- [What the task requires] Write out the records in full, exactly as given, but without the images.

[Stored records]
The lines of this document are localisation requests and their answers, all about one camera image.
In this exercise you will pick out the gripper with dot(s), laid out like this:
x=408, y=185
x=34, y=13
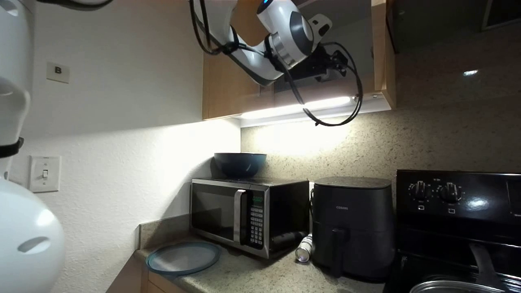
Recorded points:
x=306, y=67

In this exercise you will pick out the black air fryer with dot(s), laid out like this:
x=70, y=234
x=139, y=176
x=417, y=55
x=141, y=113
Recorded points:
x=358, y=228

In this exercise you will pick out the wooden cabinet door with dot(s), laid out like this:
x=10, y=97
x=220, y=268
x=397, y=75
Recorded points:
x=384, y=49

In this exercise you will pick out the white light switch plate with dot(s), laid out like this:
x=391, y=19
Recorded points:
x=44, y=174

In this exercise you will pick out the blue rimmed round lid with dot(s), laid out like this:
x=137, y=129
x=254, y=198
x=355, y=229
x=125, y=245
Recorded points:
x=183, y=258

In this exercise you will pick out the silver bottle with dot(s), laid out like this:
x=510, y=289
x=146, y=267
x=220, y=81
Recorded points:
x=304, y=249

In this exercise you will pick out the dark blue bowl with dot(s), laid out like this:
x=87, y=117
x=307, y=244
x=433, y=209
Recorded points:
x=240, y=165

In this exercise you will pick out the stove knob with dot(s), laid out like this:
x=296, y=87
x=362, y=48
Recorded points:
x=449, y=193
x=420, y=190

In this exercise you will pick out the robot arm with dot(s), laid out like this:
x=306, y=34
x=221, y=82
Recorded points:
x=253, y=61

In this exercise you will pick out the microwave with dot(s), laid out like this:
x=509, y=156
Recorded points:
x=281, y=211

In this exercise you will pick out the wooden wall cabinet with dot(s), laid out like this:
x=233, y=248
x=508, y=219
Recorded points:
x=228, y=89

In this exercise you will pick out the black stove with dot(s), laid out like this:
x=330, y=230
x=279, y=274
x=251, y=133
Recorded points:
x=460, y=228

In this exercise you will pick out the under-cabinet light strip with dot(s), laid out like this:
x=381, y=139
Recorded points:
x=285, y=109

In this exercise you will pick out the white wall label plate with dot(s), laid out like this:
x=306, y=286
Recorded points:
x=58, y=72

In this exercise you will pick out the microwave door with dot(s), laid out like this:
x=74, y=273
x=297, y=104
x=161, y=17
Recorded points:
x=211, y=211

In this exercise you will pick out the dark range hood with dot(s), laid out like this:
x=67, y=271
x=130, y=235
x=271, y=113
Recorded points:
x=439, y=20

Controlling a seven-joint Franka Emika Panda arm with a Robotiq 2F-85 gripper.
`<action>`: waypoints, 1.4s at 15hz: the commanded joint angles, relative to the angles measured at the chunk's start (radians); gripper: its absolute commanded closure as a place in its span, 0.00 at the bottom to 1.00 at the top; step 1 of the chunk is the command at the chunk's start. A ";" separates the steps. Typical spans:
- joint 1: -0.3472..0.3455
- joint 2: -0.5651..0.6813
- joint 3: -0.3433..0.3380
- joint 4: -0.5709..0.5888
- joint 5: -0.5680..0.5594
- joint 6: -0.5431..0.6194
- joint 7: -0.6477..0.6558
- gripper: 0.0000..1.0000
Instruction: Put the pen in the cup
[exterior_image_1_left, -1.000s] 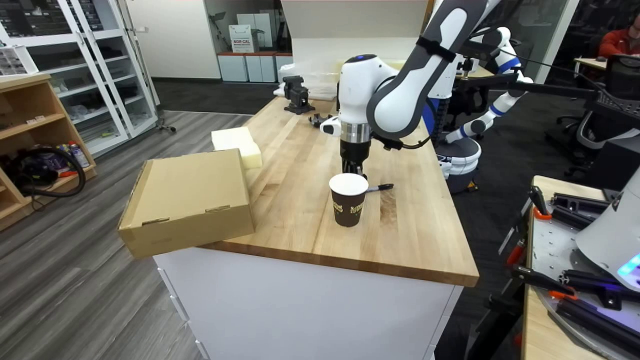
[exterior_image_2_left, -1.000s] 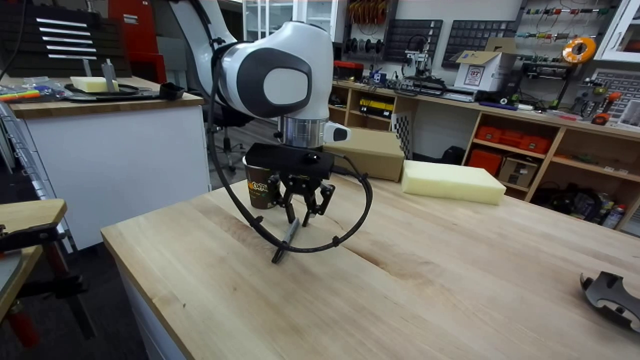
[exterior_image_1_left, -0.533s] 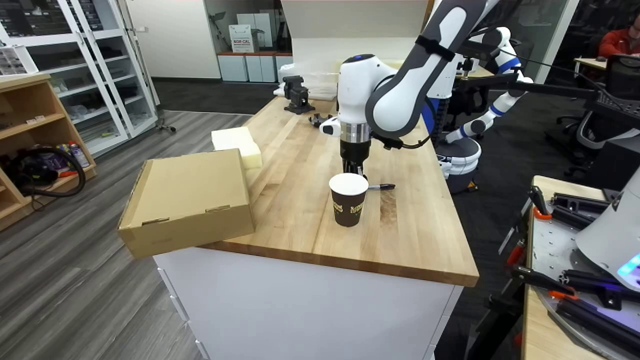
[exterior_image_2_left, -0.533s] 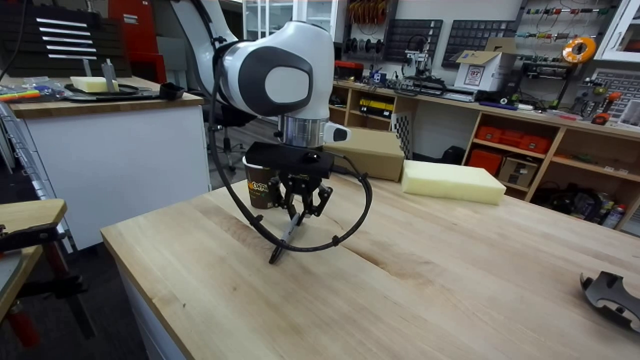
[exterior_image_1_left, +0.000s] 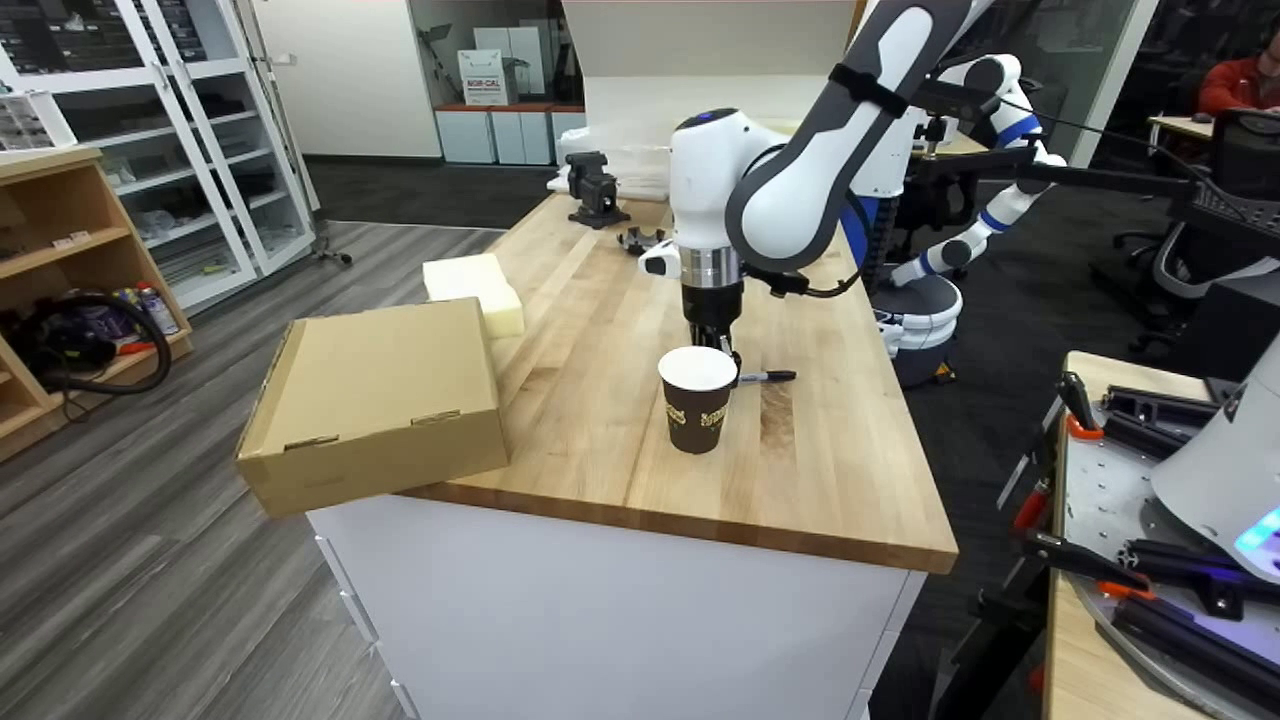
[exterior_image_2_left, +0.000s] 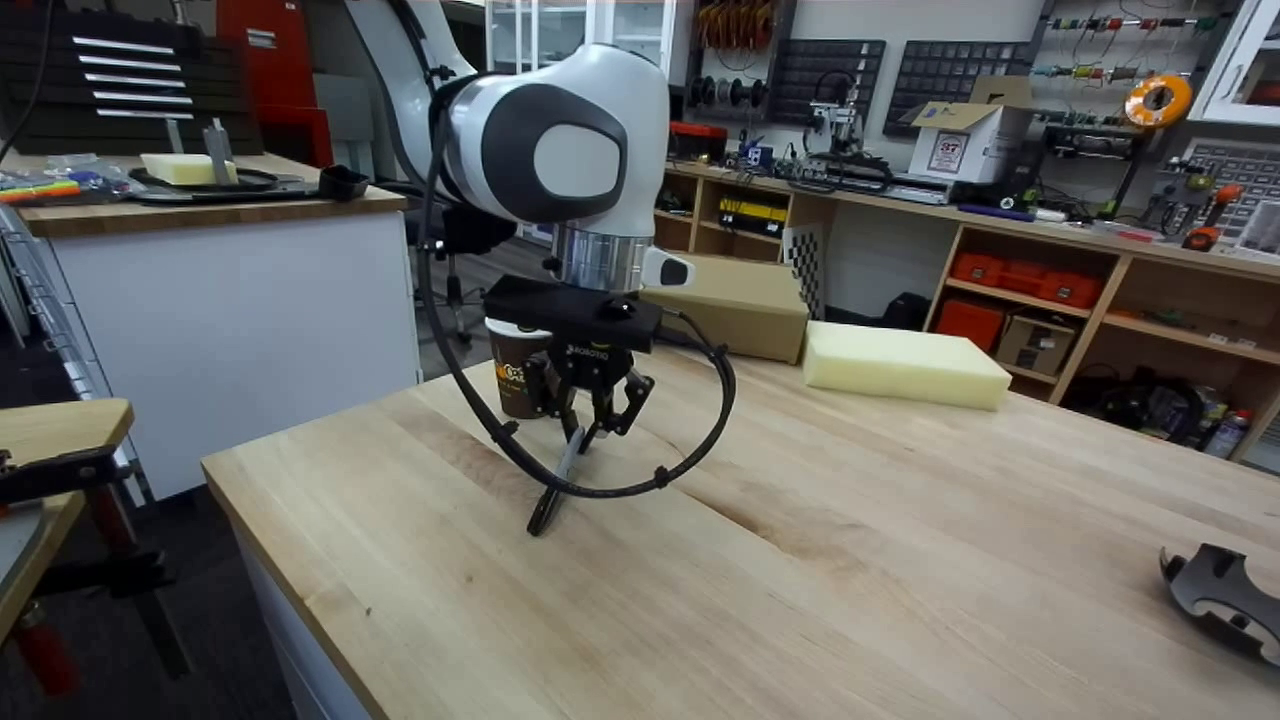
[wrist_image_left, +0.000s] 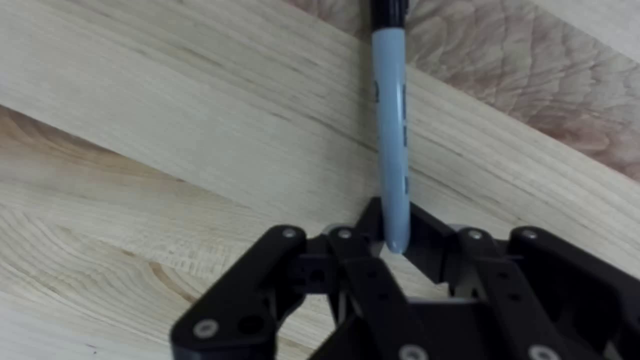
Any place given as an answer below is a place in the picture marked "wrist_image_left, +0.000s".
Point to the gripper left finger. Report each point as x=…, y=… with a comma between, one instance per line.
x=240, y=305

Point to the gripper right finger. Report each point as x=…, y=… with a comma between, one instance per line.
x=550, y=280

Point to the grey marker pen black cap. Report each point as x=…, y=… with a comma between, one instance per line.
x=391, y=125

- [Answer to this task]
The lines of this document are localisation requests and their answers, all about one camera image.
In this exercise you will pick out the gripper with dot(s), laid out like this:
x=408, y=185
x=34, y=13
Recorded points:
x=306, y=67

In this exercise you will pick out the black air fryer with dot(s), laid out like this:
x=70, y=234
x=139, y=176
x=417, y=55
x=141, y=113
Recorded points:
x=358, y=228

In this exercise you will pick out the wooden cabinet door with dot(s), laid out like this:
x=10, y=97
x=220, y=268
x=397, y=75
Recorded points:
x=384, y=49

In this exercise you will pick out the white light switch plate with dot(s), laid out like this:
x=391, y=19
Recorded points:
x=44, y=174

In this exercise you will pick out the blue rimmed round lid with dot(s), laid out like this:
x=137, y=129
x=254, y=198
x=355, y=229
x=125, y=245
Recorded points:
x=183, y=258

In this exercise you will pick out the silver bottle with dot(s), laid out like this:
x=510, y=289
x=146, y=267
x=220, y=81
Recorded points:
x=304, y=249

In this exercise you will pick out the dark blue bowl with dot(s), laid out like this:
x=87, y=117
x=307, y=244
x=433, y=209
Recorded points:
x=240, y=165

In this exercise you will pick out the stove knob with dot(s), laid out like this:
x=296, y=87
x=362, y=48
Recorded points:
x=449, y=193
x=420, y=190

In this exercise you will pick out the robot arm with dot(s), laid out like this:
x=306, y=34
x=221, y=82
Recorded points:
x=253, y=61

In this exercise you will pick out the microwave with dot(s), laid out like this:
x=509, y=156
Recorded points:
x=281, y=211

In this exercise you will pick out the wooden wall cabinet with dot(s), laid out like this:
x=233, y=248
x=508, y=219
Recorded points:
x=228, y=89

In this exercise you will pick out the black stove with dot(s), laid out like this:
x=330, y=230
x=279, y=274
x=251, y=133
Recorded points:
x=460, y=228

In this exercise you will pick out the under-cabinet light strip with dot(s), laid out like this:
x=381, y=139
Recorded points:
x=285, y=109

In this exercise you will pick out the white wall label plate with dot(s), laid out like this:
x=306, y=286
Recorded points:
x=58, y=72

In this exercise you will pick out the microwave door with dot(s), laid out like this:
x=74, y=273
x=297, y=104
x=161, y=17
Recorded points:
x=211, y=211

In this exercise you will pick out the dark range hood with dot(s), laid out like this:
x=67, y=271
x=130, y=235
x=271, y=113
Recorded points:
x=439, y=20

Controlling a seven-joint Franka Emika Panda arm with a Robotiq 2F-85 gripper.
`<action>`: waypoints, 1.4s at 15hz: the commanded joint angles, relative to the angles measured at the chunk's start (radians); gripper: its absolute commanded closure as a place in its span, 0.00 at the bottom to 1.00 at the top; step 1 of the chunk is the command at the chunk's start. A ";" separates the steps. Typical spans:
- joint 1: -0.3472..0.3455
- joint 2: -0.5651..0.6813
- joint 3: -0.3433..0.3380
- joint 4: -0.5709..0.5888
- joint 5: -0.5680..0.5594
- joint 6: -0.5431..0.6194
- joint 7: -0.6477..0.6558
- gripper: 0.0000..1.0000
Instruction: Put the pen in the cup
[exterior_image_1_left, -1.000s] 
[exterior_image_2_left, -1.000s] 
[exterior_image_1_left, -0.533s] 
[exterior_image_2_left, -0.533s] 
[exterior_image_1_left, +0.000s] 
[exterior_image_2_left, +0.000s] 
[wrist_image_left, +0.000s] 
Any place given as an answer below is a place in the picture marked "wrist_image_left, +0.000s".
Point to the gripper left finger. Report each point as x=…, y=… with a comma between, one instance per line.
x=240, y=305

Point to the gripper right finger. Report each point as x=…, y=… with a comma between, one instance per line.
x=550, y=280

Point to the grey marker pen black cap. Report each point as x=…, y=… with a comma between, one instance per line.
x=391, y=125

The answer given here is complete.